La clé des champs

Les opérations à venir seront d’autant plus délicates qu’elles concernent des filières employant une main-d’uvre importante.

Publié le 25 septembre 2006 Lecture : 3 minutes.

Deux chiffres suffisent à mesurer l’importance de l’agro-industrie pour les Camerounais : 60 % de la population active vit du travail de la terre ; l’agriculture assure 40 % des exportations. Dans le contexte actuel de déclin des réserves pétrolières, la rationalisation de l’exploitation des ressources agricoles, dont le Cameroun, « Afrique en miniature », est généreusement doté (banane, thé, hévéa, coton, sucre), est vitale.
C’est le raisonnement qu’ont tenu les autorités en 1990, puis en 1994, lorsque, sur les insistants conseils des institutions de Bretton Woods, elles ont lancé les plans de privatisation des grandes entreprises agro-industrielles.

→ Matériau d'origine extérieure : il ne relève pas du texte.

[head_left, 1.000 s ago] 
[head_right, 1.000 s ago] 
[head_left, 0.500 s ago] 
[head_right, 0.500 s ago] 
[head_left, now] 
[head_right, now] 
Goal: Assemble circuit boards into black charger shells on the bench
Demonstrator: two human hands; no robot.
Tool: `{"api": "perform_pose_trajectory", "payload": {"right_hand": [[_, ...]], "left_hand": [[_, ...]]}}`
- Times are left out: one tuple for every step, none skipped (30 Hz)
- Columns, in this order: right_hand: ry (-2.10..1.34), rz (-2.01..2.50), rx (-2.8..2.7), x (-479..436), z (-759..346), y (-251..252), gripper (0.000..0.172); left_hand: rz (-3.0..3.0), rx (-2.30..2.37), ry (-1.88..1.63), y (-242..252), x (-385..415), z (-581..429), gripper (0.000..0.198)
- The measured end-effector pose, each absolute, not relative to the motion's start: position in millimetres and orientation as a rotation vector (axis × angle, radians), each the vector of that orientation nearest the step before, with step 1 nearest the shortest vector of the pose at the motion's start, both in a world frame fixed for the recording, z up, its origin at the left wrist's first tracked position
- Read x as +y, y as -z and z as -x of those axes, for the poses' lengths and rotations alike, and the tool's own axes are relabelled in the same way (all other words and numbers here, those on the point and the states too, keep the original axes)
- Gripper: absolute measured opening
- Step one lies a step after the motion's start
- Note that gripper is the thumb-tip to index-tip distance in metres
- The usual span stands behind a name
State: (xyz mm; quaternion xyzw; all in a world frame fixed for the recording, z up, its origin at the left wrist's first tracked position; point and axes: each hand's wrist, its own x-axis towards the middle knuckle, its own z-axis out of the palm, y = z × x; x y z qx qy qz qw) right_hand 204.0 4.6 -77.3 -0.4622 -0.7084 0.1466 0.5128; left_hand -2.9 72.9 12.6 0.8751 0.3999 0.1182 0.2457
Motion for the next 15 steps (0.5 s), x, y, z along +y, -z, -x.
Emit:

L’Office camerounais de la banane (OCB), l’Office national de développement de l’aviculture et du petit bétail (ONDAPB), la Cameroon Sugar Company (Camsuco) la majeure partie du patrimoine agro-industriel est passé dans le giron du privé. Trois de ses piliers, la CDC (Cameroon Development Corporation), la Sodécoton (Société de développement du coton) et la Socapalm (Société camerounaise des palmeraies), mises sur le marché en 1994, connaissent des fortunes diverses. Douze ans plus tard, la CDC, mastodonte hérité de la colonisation britannique, est toujours sur le chemin de la privatisation. Avec ses 10 000 salariés – c’est le deuxième employeur du pays après la fonction publique -, ses trois filières (huile de palme, banane et hévéa) et ses 30 000 hectares de cultures, le groupe constitue un enjeu majeur. Mais seule une aile de ce gigantesque conglomérat est aujourd’hui privée : la filière thé, vendue en 2003 au sud-africain Brobon Finex, devenue depuis la Tea Estate Corporation (TEC). En mai 2004, un appel à manifestation d’intérêt a été lancé pour recruter une banque d’affaires chargée de préparer la privatisation des trois filières restantes. De source proche du dossier, aucune banque n’a été recrutée à l’heure actuelle. Le calendrier retenu prévoyait pourtant le lancement de l’appel d’offres en 2005. « Après le placement de la filière thé, des études ont été réalisées pour approfondir les problèmes fonciers, techniques et celui des ressources humaines », explique-t-on à la Commission technique des privatisations et liquidations (CTPL). La suite se fait toujours attendre. Il est probable que, comme en 2003, la société soit cédée par départements.
Autre dossier épineux : la Sodécoton, qui compte 1 600 employés et traite avec 360 000 petits producteurs. Lancé en 1994, le processus de privatisation n’a pas abouti. Il a été retardé par un long différend avec la Société mobilière d’investissement du Cameroun (Smic), à laquelle l’État a finalement reconnu, en 2001, la propriété de 11 % du capital. Un diagnostic de l’entreprise a été réalisé en 2000 par le cabinet français Sofreco. Six ans plus tard, l’étude mérite d’être actualisée. En 2003, un appel à manifestation d’intérêt pour recruter une banque d’affaires a été lancé. « À ma connaissance, il est resté sans suite », déclare le directeur général adjoint, Hervé Gruson. Pâtissant cruellement de la baisse des exportations, la Sodécoton a accusé une perte de 11 milliards de F CFA (16 millions d’euros) à la fin de son exercice 2005, après un exercice 2004 bénéficiaire (1,5 milliard de F CFA, soit 2,3 millions d’euros). Difficile, dans ces conditions, de trouver preneur. D’autant que d’importantes garanties sociales seront probablement exigées par les producteurs, rémunérés par la Sodécoton à des niveaux satisfaisants – « on s’estime heureux », déclare un membre de l’Organisation des producteurs de coton du Cameroun (OPCC).
Aux antipodes, on trouve la Socapalm : sa privatisation a effectivement abouti, en 2000. Cédée au belge Socfinal, désormais actionnaire majoritaire avec 46,52 % du capital, l’entreprise a vu sa production augmenter de 50 % entre 2000 et 2005, grâce à la maintenance des plantations et à l’utilisation des engrais. Toutefois, sous l’effet des importations illégales d’huile de palme et de la baisse des cours, le chiffre d’affaires n’a pas suivi la même progression : entre 2000 et 2005, il a augmenté de 23 %, passant de 21 milliards à 26 milliards de F CFA (de 32 à 40 millions d’euros). Toutefois, la Socapalm a beau être privatisée, le concours de l’État pour protéger la production nationale est encore nécessaire.